Coding Tutorials Blog

Iceberg Remote Signing for Regulated Datasets

June 08, 20269 min read

Table of Contents

When a compute engine requests a file from object storage, the engine needs credentials. In a traditional architecture, those credentials are static keys with bucket-wide permissions. If they leak, every file in the bucket is exposed. Credential vending improves this by issuing short-lived, table-scoped tokens. But even vended credentials carry risk: the token can be used to read any file within its scope, and a compromised token grants file-level read or write access for its duration.

Remote signing goes a step further. The compute engine never receives storage credentials at all. Instead, the engine requests a pre-signed URL for each specific file it needs to read or write. The signing endpoint returns a one-time-use URL that is scoped to a single object, a single operation (GET or PUT), and a short time window (typically 60-300 seconds). A leaked signed URL exposes one file for minutes, not one table for hours.

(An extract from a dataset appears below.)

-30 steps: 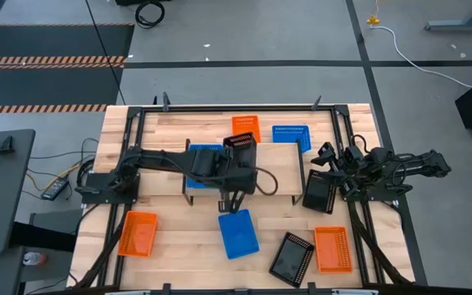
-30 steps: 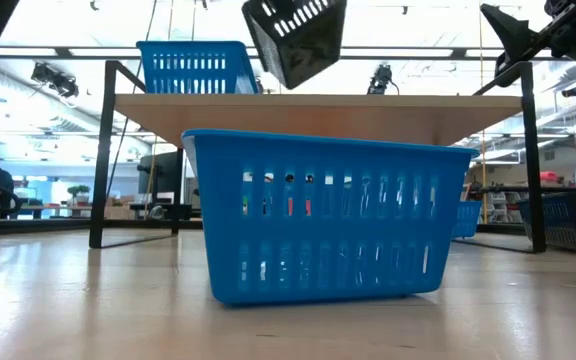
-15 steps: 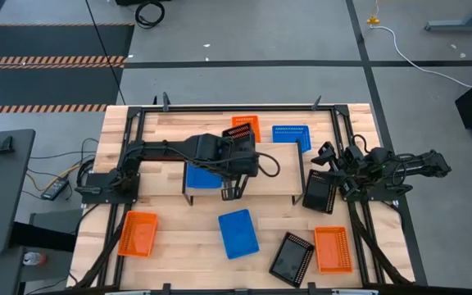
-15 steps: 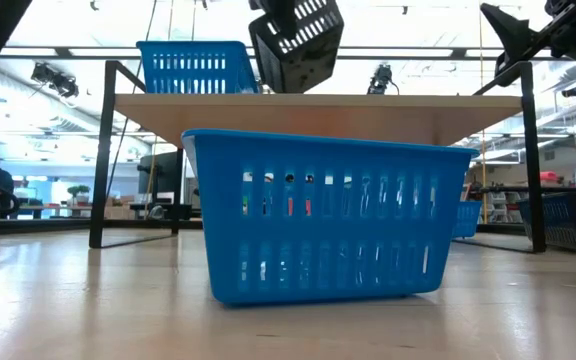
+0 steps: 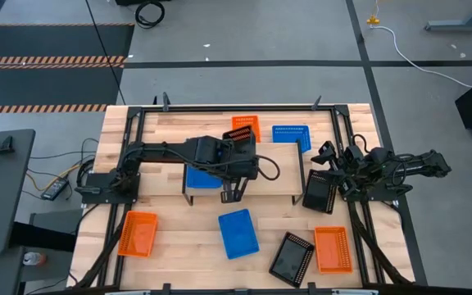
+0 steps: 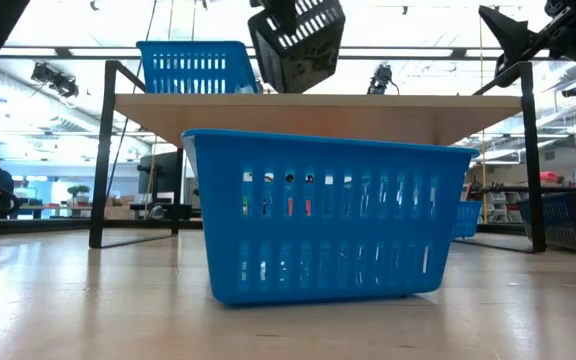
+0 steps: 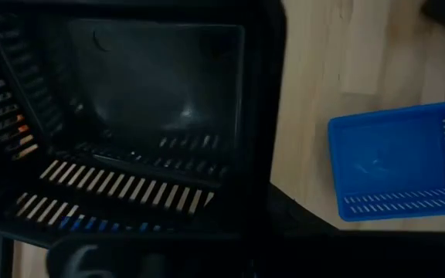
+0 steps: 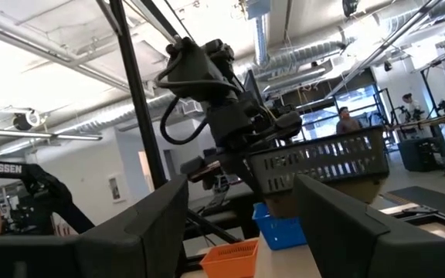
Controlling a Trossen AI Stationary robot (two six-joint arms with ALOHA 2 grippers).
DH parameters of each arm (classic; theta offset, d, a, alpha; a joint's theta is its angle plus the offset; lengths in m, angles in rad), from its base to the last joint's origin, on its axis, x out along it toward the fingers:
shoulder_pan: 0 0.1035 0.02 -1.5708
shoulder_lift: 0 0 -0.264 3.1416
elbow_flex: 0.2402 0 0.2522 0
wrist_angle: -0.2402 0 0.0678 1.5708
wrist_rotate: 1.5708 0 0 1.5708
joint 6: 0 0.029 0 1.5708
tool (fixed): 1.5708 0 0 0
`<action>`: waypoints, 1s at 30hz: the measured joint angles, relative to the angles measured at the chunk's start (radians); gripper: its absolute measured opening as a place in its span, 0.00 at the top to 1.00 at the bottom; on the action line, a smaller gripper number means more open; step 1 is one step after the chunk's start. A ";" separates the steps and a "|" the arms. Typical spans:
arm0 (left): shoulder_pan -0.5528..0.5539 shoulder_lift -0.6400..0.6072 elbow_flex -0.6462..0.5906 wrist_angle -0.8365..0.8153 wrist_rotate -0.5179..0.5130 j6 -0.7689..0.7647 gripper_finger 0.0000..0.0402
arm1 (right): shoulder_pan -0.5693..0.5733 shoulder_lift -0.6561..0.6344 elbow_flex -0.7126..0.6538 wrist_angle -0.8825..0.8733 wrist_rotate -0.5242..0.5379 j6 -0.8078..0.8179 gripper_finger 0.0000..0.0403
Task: Stack baskets on shelf by color
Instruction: Put the bottom left black basket on the shelf
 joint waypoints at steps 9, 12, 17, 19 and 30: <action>-0.014 0.044 0.001 0.015 0.027 0.009 0.99 | 0.000 0.000 0.000 0.000 0.000 -0.003 0.40; -0.018 0.061 0.001 0.018 0.031 0.027 0.99 | 0.000 0.000 0.000 -0.001 0.000 -0.003 0.40; -0.015 0.065 0.001 0.025 0.031 0.031 0.99 | 0.000 0.000 0.000 -0.010 -0.003 0.000 0.40; -0.013 0.065 0.001 0.031 0.031 0.031 0.98 | 0.000 0.000 0.000 -0.009 -0.003 0.001 0.40; -0.013 0.065 0.001 0.033 0.035 0.031 0.95 | 0.000 0.000 0.000 -0.010 -0.003 0.001 0.40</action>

For regulated datasets containing PII, financial records, or healthcare data, remote signing is the strongest access delegation model available in the Iceberg ecosystem. It aligns with the principle of least privilege at the finest granularity: per-file, per-operation, per-request.

How Remote Signing Works

The Iceberg REST catalog specification defines the remote signing flow through the S3SignRequest API endpoint. The flow has four steps:

  1. The engine requests table metadata from the REST catalog. The catalog authenticates the request, checks governance policies, and returns the table metadata including the signing endpoint URL.

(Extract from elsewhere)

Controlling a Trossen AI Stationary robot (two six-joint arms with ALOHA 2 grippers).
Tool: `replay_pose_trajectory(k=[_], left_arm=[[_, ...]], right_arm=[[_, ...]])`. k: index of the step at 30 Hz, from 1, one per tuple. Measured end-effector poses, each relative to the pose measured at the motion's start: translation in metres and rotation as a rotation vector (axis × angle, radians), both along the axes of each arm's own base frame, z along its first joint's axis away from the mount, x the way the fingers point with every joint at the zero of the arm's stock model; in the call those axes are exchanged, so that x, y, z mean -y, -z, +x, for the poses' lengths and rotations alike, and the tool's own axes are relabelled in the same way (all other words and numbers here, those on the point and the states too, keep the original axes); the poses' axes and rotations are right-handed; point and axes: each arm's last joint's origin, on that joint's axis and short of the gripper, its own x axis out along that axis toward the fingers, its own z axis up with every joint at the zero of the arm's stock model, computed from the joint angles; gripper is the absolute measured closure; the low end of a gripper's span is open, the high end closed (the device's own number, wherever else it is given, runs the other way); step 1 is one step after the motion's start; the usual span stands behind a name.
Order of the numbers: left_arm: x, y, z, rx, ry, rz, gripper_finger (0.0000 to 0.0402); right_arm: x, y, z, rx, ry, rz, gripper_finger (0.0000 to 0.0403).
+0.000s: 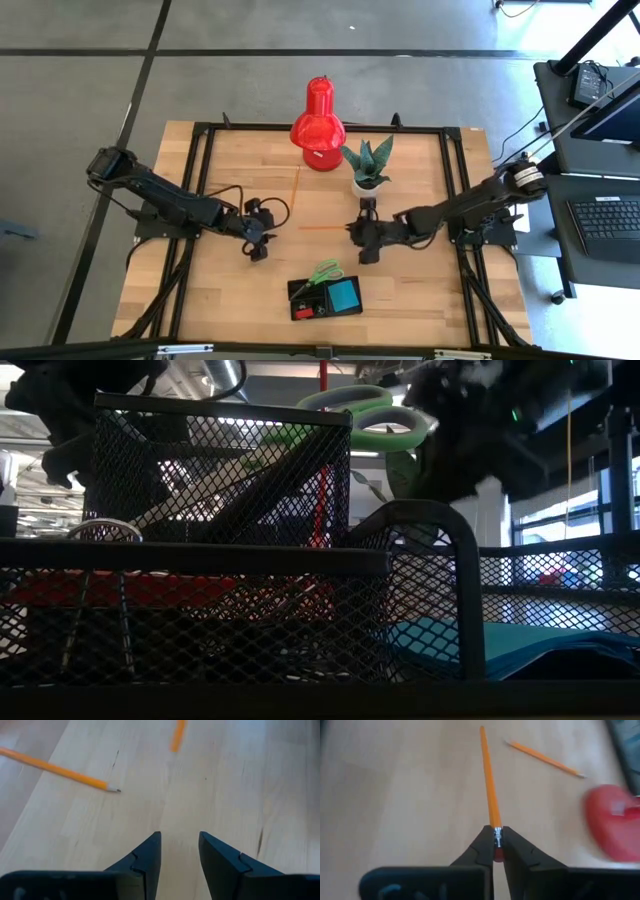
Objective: Pick and place office supplies into organizer
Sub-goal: Put the bottom yellow pencil into the desk organizer
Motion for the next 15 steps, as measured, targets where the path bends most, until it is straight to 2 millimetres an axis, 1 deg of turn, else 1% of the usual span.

  2. For each file the engine needs to read (a manifest file, a manifest list, a data file), the engine constructs an HTTP request to the signing endpoint. The request includes the HTTP method (GET for reads, PUT for writes) and the object path in the storage bucket.

  3. The signing endpoint authenticates the request, validates that the engine has permission to perform the requested operation on the requested file, and returns a pre-signed URL. The URL includes the signature, expiration time, and any required headers.

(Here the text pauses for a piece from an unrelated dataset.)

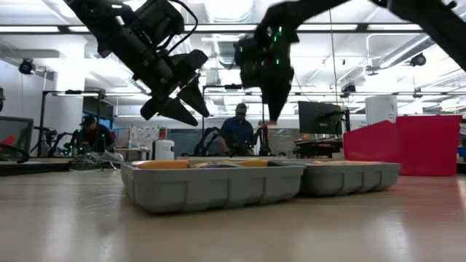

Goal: Prefit tool cases
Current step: Put the yellow hex key set into the gray pre-fit tool case

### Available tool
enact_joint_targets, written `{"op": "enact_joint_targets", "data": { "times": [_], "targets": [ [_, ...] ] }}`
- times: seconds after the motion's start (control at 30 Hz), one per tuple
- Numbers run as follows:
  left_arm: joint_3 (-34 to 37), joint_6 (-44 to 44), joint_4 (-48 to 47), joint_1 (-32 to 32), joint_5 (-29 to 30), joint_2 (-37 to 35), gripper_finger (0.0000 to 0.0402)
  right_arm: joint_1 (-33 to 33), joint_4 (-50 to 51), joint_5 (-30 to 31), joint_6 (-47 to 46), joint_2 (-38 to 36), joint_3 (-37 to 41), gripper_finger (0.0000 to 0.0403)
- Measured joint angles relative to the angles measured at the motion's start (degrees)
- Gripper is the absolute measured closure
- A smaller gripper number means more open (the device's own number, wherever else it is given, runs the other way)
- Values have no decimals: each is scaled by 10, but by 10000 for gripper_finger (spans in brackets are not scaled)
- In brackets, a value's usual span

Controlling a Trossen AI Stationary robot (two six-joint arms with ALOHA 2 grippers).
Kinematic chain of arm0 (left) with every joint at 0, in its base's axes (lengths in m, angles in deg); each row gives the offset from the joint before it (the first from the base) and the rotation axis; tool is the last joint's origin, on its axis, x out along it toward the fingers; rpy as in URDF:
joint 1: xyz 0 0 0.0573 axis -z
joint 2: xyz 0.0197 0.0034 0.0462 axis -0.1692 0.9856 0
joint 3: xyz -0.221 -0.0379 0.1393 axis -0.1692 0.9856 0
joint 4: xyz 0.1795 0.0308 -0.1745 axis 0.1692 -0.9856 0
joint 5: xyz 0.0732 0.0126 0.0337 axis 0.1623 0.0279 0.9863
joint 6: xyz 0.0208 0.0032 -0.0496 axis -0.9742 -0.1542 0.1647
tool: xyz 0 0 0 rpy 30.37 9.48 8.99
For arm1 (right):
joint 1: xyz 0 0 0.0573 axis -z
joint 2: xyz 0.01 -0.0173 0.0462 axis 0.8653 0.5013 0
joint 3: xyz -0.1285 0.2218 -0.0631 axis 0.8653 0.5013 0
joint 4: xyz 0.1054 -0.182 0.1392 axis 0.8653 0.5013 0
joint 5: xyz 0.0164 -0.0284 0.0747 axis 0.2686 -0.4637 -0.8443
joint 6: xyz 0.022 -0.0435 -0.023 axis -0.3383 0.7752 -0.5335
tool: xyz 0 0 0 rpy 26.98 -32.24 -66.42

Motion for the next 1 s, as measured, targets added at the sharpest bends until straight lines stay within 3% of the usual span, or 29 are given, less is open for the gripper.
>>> {"op": "enact_joint_targets", "data": {
  "times": [0.2, 0.43, 1.0],
  "targets": [
    [0, -26, 1, 26, -2, -20, 198, -74, -10, -23, 12, -62, 29, 403],
    [0, -17, 12, 54, 1, -38, 198, -145, -90, -23, -34, -109, 80, 403],
    [0, 78, 0, 148, -7, -36, 198, -287, -255, -22, -66, -111, 171, 403]
  ]
}}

  4. The engine uses the pre-signed URL to access the object store directly. The object store validates the signature and serves the file. The engine never stores long-lived credentials, and the pre-signed URL expires after the configured window.

The critical security property is that the signing endpoint performs an authorization check on every request. Even if an engine has been authenticated to the catalog and has fetched table metadata, it cannot access any file until the signing endpoint validates the specific (file, operation) pair. This means the catalog can enforce row filters and column masks at the signing layer: the catalog knows which files to sign for the engine’s access level.

The IOMETE blog on Iceberg access delegation provides a useful analogy: “Remote signing is like a hotel concierge who escorts you to each door and opens it. You never carry a key. Every access is mediated and logged.” Compare this to credential vending, which is like a hotel key card that works on all doors in your authorized area. The key card is more convenient, but it grants broader access than any individual door visit requires.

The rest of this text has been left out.